The required output is all lines below that contain the word "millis".

[Start of Attachment]

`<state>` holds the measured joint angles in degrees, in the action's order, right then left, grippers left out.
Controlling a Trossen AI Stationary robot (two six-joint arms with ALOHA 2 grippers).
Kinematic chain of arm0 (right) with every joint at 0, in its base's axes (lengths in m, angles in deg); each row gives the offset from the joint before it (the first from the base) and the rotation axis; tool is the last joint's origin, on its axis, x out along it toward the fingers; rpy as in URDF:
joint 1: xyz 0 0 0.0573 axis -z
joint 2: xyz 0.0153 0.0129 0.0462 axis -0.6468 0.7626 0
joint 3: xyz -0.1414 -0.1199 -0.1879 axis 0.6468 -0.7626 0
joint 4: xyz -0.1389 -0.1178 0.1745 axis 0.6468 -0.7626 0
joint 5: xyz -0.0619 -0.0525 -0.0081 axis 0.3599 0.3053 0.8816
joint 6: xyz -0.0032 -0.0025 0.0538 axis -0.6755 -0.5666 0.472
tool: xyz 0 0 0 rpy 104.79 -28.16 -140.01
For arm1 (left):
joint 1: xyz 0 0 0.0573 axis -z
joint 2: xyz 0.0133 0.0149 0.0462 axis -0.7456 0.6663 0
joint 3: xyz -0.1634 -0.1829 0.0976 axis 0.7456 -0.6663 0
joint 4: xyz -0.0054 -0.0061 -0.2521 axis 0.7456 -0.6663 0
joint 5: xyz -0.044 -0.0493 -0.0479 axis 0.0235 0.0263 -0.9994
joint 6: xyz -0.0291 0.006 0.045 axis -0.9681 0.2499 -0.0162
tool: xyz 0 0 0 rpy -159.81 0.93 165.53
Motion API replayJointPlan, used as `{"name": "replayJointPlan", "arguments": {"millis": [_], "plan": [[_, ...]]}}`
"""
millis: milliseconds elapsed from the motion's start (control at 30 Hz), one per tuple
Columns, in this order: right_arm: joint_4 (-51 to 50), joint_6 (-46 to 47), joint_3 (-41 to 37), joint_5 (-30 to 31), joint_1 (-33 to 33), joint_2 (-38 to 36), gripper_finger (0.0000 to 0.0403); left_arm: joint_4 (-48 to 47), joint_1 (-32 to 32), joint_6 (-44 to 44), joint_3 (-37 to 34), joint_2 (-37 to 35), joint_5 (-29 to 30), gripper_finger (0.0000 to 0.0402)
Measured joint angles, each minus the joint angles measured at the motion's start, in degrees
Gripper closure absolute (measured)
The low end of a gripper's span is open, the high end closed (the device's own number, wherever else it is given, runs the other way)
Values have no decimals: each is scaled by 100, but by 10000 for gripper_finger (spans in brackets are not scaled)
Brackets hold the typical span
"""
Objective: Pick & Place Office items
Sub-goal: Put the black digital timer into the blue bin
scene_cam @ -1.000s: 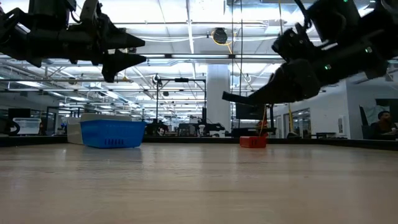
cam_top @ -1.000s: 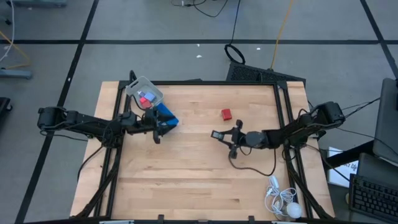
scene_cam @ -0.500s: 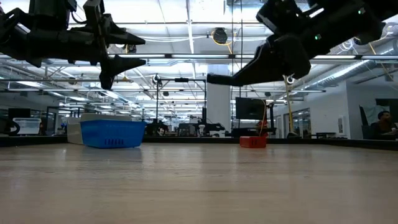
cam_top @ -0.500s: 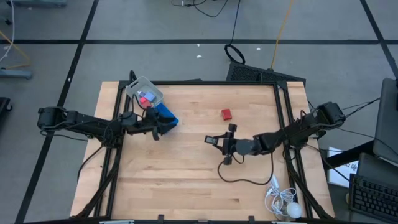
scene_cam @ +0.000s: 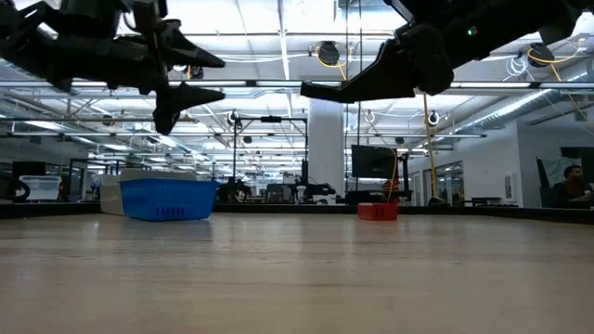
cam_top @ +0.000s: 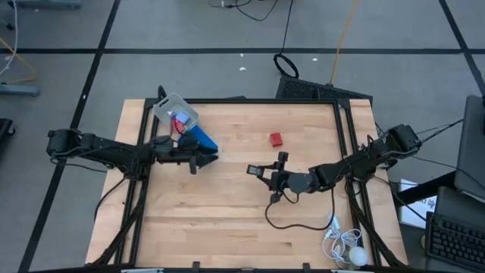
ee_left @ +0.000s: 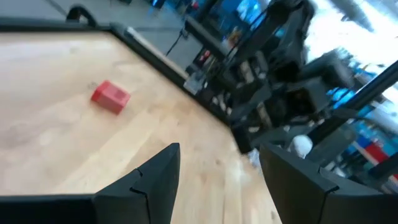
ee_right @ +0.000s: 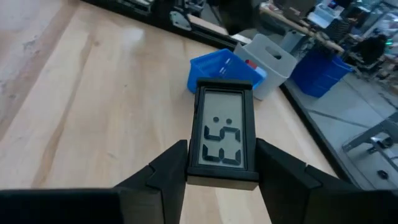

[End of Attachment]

Written answer:
Motion API replayJointPlan, used as `{"name": "replayJointPlan", "arguments": {"millis": [_], "plan": [[_, ...]]}}`
millis: milliseconds elapsed from the motion's start (control at 30 Hz), one per tuple

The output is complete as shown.